今年もあと僅かとなりました。年末の慌ただしい中、皆様はいかがお過ごしでしょうか。それにしても2020年は端的に「コロナで始まり、コロナで終わった」1年といっても過言ではないでしょう。さて来年はどのような1年となるのでしょうか。

12月29日に今年最後の診療を行なった後、このブログを書いていますが、年末年始の休診に入ったはずの30日も「蒲田よしのクリニック」では、電話が頻繁に鳴り響いているほか、施錠したドアを開けようとする人もいらっしゃる模様です。

なぜ休診日に誰もいないクリニックに居るのかというと、ビジネス仲間と「職場のメンタルヘルス」に関する対談のライブ配信を行なったためです。クリニックが最も安定して撮影できるのですが、電話が頻繁に鳴り響いていたのがご愛嬌でした。

本当はブログを休診に入る前に書き上げたかったのですが、28日と29日の診療が殺人的な忙しさとなった事と、年末の掃除や棚卸しなどの作業のため、執筆に避ける時間が殆んどなく、年末ギリギリまで持ち越しとなってしまいました。

なぜそんなに混雑したのかというと、クリニックには定期的なプラセンタ注射や各種の点滴、ラドン温浴などに、多い日で60~70人ほどの方々が来院されますが、年末の「駆け込み」で来院者が急増し、28日は何と100人近くにまで上りました。

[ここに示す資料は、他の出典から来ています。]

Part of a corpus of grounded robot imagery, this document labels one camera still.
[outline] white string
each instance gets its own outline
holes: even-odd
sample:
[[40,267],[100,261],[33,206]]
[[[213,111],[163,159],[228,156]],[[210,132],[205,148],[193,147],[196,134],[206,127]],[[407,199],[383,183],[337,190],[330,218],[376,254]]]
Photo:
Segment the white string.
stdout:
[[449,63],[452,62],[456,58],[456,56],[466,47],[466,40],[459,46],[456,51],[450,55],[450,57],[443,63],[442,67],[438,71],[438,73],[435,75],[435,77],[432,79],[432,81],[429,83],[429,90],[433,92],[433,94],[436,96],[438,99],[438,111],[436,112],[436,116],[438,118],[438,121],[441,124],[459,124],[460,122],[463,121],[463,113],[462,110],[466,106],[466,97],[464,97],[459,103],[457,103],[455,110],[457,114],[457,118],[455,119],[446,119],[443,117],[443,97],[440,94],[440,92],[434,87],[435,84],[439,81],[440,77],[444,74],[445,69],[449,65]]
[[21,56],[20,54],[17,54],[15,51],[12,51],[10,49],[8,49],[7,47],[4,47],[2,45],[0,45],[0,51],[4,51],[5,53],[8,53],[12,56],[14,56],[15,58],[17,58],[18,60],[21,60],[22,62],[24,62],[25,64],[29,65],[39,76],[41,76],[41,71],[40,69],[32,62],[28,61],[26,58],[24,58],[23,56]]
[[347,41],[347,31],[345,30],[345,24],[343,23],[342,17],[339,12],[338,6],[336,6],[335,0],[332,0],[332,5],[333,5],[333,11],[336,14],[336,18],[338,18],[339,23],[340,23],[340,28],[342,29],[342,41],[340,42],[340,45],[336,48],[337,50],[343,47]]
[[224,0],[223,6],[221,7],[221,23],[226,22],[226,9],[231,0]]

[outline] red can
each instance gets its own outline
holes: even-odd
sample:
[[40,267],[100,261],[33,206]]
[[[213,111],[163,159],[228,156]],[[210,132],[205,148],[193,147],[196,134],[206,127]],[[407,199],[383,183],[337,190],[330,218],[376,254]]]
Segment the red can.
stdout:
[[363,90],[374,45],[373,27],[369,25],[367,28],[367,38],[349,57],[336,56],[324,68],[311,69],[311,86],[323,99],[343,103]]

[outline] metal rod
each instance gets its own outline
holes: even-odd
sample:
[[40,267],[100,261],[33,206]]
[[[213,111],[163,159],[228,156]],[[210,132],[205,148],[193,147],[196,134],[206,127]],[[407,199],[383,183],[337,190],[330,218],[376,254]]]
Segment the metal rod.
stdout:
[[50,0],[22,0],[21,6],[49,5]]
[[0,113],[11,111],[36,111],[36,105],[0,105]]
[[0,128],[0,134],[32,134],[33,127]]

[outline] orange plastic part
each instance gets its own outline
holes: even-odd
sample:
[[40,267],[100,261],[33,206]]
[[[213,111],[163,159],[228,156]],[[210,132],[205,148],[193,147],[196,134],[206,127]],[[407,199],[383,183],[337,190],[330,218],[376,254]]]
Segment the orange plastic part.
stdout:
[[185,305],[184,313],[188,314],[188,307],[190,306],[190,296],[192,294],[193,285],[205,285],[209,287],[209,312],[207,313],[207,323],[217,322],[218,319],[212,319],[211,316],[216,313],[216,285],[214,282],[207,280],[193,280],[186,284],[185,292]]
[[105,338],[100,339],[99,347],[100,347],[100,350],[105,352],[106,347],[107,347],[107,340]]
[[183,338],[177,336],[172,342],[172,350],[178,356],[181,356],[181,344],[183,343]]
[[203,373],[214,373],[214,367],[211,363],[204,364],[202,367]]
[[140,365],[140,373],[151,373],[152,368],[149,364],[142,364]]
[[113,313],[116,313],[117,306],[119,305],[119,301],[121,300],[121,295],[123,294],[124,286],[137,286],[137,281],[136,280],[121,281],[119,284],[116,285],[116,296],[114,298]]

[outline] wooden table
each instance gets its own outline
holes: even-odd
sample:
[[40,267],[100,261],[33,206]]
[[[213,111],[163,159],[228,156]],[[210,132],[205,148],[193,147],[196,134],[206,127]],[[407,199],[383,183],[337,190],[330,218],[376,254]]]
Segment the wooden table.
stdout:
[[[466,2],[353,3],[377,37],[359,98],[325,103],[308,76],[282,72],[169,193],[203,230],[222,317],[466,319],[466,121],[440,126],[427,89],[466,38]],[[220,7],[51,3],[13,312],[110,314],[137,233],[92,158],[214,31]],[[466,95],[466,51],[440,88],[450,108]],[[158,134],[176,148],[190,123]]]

前回までのブログでもお話しましたが、プラセンタ注射などに通っている方々は、このようなコロナ禍に於いても、風邪一つひかずに安定した体調を維持している方が大部分です。逆に通院をお休みした方は、概して体調を崩しがちです。

今年の3月頃から「コロナ」にまつわる様々な体調不良やメンタル不調に見舞われた多くの方々が来られました。コロナ感染への不安や慣れないテレワークなど経緯は十人十色ですが、世間では「コロナうつ」「コロナ疲れ」などと報道されました。

一方そのような方々からお話を聞いていると、心身の不調の引き金は確かにコロナ関連といえますが、悩まされている症状や血液検査データの異常などは、コロナ以前から広くみられた心身の不調と比べ、何も変わりがない事が分かります。

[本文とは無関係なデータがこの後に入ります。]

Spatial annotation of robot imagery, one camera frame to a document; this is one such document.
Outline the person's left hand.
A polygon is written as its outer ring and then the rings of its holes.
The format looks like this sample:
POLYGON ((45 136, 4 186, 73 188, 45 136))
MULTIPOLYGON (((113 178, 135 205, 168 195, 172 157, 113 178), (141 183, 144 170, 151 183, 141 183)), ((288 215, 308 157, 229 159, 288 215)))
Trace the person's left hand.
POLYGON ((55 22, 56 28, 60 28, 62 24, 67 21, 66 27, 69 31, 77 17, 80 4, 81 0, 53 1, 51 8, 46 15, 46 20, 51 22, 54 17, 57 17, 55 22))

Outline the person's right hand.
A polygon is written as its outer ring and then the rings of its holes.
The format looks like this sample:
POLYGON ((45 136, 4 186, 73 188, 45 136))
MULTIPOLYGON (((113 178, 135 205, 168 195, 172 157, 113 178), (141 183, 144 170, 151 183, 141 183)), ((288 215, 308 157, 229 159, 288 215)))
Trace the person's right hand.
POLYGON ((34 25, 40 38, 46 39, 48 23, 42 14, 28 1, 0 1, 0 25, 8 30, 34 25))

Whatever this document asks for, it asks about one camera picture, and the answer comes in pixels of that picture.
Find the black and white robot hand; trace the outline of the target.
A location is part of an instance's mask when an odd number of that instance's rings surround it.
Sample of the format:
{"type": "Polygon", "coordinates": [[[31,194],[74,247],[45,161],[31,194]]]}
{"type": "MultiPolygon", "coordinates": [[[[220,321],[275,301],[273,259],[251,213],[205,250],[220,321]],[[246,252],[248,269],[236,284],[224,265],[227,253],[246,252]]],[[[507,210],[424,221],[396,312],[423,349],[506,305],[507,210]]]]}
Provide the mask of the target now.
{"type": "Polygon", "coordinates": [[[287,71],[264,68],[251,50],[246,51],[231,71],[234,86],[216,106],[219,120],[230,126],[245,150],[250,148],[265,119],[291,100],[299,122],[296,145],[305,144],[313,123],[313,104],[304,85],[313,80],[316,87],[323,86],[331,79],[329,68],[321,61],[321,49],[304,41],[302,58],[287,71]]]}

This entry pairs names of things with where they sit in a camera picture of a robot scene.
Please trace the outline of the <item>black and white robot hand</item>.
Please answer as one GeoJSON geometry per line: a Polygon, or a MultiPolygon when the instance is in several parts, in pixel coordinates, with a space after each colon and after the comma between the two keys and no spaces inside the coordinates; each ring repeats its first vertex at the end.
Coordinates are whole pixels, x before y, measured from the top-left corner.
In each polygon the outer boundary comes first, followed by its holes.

以前から広く見られた不調とは何か。当院は内科のクリニックではありますが、来院する方々の症状をリストアップすると、憂うつ感や不安感、不眠、パニック障害など「メンタル不調」の方々がたいへん多く、まるで心療内科のような患者構成です。

男女比では女性が9割前後を占め、40~50代という更年期世代の女性が最も多数です。まさに「更年期障害」の症状に見舞われている女性がたいへん多く、この方々がプラセンタ注射などに取り組む最も主流の患者層となっています。

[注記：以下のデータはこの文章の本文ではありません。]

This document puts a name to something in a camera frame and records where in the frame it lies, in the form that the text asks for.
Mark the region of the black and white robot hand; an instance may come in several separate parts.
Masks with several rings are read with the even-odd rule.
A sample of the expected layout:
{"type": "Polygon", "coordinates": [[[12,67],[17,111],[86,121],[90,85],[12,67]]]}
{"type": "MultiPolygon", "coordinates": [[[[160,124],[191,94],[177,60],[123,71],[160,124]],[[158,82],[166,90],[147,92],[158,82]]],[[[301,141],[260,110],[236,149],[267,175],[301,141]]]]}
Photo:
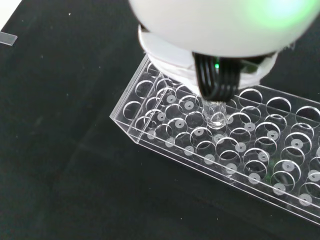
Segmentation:
{"type": "Polygon", "coordinates": [[[320,14],[317,0],[131,0],[138,40],[164,75],[211,102],[258,85],[320,14]]]}

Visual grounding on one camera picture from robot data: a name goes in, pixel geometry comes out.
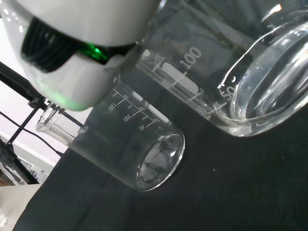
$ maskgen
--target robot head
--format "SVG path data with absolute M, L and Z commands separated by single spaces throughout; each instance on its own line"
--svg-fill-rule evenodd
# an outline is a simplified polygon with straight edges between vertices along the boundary
M 0 10 L 26 77 L 57 105 L 97 105 L 139 53 L 159 0 L 1 0 Z

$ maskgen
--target black tablecloth
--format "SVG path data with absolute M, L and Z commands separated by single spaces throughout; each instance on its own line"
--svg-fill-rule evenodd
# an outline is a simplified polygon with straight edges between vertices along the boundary
M 16 231 L 308 230 L 307 107 L 262 135 L 236 138 L 152 80 L 130 83 L 185 134 L 174 175 L 138 192 L 69 150 Z

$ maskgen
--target glass beaker
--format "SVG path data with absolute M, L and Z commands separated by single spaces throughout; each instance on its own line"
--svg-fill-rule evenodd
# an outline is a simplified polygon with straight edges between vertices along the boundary
M 68 115 L 50 104 L 37 130 L 140 191 L 165 182 L 180 163 L 185 148 L 183 133 L 121 82 L 86 112 Z
M 264 132 L 308 101 L 304 0 L 169 0 L 137 67 L 218 128 Z

更年期障害というと、いわゆる「ホットフラッシュ」と称される火照りや多汗などの症状が有名ですが、それに頭痛・倦怠感などの身体症状、憂うつ感や不安感、不眠などのメンタル不調の症状が加わり、多彩な症状を訴える方が大部分です。

その傾向は開院した9年前から続いているのですが、ここ2~3年の状況をみると、そのような更年期世代が増えただけでなく、20~30代という若い女性、それに男性の患者も増えてきました。要するに、患者総数はかなり増加したのです。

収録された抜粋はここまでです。